Antonius "Ton" van den Hurk (3 March 1933 – 6 April 2021) was a Dutch footballer who played as a defender.

==Playing career==
===Club===
Born in Eindhoven, van den Hurk started his career at local club FC Eindhoven. However, he moved to the newly founded professional side Sportclub Venlo '54 in 1954 after experiencing a lack of playing time. After Venlo'54 merged with amateur club VVV-Venlo, he scored FC VVV's first ever professional league goal from the penalty spot on 28 November 1954 away against Ajax.

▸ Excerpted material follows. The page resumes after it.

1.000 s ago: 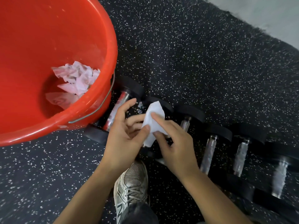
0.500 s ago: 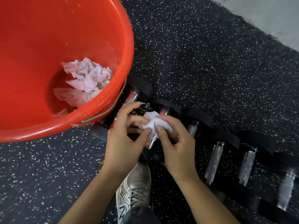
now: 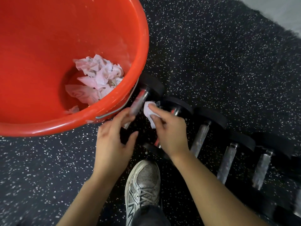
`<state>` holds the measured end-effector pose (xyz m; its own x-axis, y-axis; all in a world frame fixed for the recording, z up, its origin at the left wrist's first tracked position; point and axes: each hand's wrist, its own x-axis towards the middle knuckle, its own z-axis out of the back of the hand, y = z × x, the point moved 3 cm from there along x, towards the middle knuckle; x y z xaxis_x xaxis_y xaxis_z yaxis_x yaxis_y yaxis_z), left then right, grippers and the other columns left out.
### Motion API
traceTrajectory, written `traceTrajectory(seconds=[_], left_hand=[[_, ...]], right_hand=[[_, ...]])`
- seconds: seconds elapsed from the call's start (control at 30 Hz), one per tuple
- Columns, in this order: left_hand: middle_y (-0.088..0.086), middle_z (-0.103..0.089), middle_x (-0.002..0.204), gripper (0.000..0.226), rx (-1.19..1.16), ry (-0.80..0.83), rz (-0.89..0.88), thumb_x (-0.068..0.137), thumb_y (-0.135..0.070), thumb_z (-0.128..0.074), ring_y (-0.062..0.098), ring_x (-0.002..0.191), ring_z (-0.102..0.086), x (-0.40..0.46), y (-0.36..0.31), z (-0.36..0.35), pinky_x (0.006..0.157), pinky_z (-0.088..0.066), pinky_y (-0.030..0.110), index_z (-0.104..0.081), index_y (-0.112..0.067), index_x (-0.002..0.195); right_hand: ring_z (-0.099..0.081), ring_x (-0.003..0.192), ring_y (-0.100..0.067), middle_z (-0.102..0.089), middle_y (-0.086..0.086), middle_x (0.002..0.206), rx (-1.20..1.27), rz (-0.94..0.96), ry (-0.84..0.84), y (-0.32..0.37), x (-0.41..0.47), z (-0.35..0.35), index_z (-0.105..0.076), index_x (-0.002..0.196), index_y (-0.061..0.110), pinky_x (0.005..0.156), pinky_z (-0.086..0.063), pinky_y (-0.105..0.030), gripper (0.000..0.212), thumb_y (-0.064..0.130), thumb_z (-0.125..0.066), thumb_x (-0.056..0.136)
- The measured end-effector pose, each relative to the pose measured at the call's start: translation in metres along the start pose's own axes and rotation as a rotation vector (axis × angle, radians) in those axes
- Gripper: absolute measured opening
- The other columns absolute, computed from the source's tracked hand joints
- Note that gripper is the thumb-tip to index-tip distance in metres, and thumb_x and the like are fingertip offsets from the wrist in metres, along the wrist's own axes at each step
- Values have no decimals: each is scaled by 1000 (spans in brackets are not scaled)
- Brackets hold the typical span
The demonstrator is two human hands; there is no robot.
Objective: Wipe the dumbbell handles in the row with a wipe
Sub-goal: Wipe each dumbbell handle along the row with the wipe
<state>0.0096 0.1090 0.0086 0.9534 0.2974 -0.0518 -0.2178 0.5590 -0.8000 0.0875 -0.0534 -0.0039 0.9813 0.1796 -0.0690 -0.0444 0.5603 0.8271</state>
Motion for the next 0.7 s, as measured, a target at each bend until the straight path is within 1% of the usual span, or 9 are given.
traceTrajectory(seconds=[0.07,0.13,0.23,0.33,0.43,0.53,0.6,0.63,0.7], left_hand=[[-12,-67,132,70,66,-44,-16,85,-13,-81,5,121,-50,-1,11,4,109,-41,42,-48,-26,146],[-7,-64,137,69,100,-40,-13,86,-14,-80,12,127,-50,-2,18,5,111,-33,34,-48,-22,146],[-1,-62,141,70,114,-27,14,87,-20,-81,19,130,-51,-3,27,5,111,-36,37,-47,-20,147],[2,-61,140,73,78,-35,41,86,-23,-82,21,129,-53,-3,32,5,110,-41,39,-46,-21,148],[2,-62,138,74,49,-56,29,85,-23,-83,23,127,-57,-5,32,5,108,-45,43,-45,-22,148],[1,-62,139,75,39,-58,43,84,-23,-84,23,128,-57,-6,33,2,109,-45,47,-44,-24,148],[0,-61,140,76,33,-55,64,84,-24,-84,23,129,-57,-7,35,1,109,-46,51,-43,-26,148],[0,-60,141,76,30,-53,72,84,-25,-83,23,130,-56,-7,35,0,108,-46,52,-42,-27,148],[0,-60,142,77,22,-52,72,85,-25,-83,24,131,-56,-8,35,0,105,-48,54,-41,-28,149]], right_hand=[[-72,96,-10,-77,1,108,-147,87,11,1,18,-9,-69,130,24,84,-55,-23,34,12,-62,99],[-73,88,-24,-75,-3,103,-272,138,44,4,37,-18,-65,133,29,76,-59,-38,33,20,-57,102],[-71,83,-38,-72,-4,104,-420,175,110,10,54,-30,-63,131,34,70,-58,-46,33,39,-44,104],[-71,92,-36,-69,-1,122,-471,185,163,8,57,-35,-66,130,34,76,-58,-45,31,32,-51,103],[-72,101,-30,-68,4,128,-442,270,247,1,48,-37,-66,131,33,81,-60,-45,35,22,-58,99],[-71,107,-25,-69,4,130,-421,359,426,-3,32,-45,-69,128,32,84,-60,-42,31,29,-56,99],[-72,108,-26,-69,5,130,-457,408,534,-1,26,-52,-67,129,36,82,-60,-44,35,39,-48,100],[-72,105,-27,-70,5,128,-487,429,548,1,26,-53,-66,130,38,80,-60,-44,37,43,-46,99],[-74,96,-27,-72,6,123,-540,467,473,2,34,-48,-66,128,39,73,-61,-43,32,38,-53,99]])
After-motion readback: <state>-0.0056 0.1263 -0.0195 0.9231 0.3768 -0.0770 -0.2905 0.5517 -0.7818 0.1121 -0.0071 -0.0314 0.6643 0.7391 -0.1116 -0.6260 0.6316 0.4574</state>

He later won the 1958–59 KNVB Cup with the club.

After relegation from the Eredivisie in 1962, he was sold to Sittardia, but left them in 1963 for amateur club SV Panningen, only to return to VVV for one more season. He played his last game for them in April 1965 against FC Volendam.

===International===
He earned 13 caps for the Netherlands national under-19 team between 1950 and 1951.

==Managerial career==
Van den Hurk coached at amateur sides Belfeldia, SV Blerick, Wittenhorst and VV Swalmen.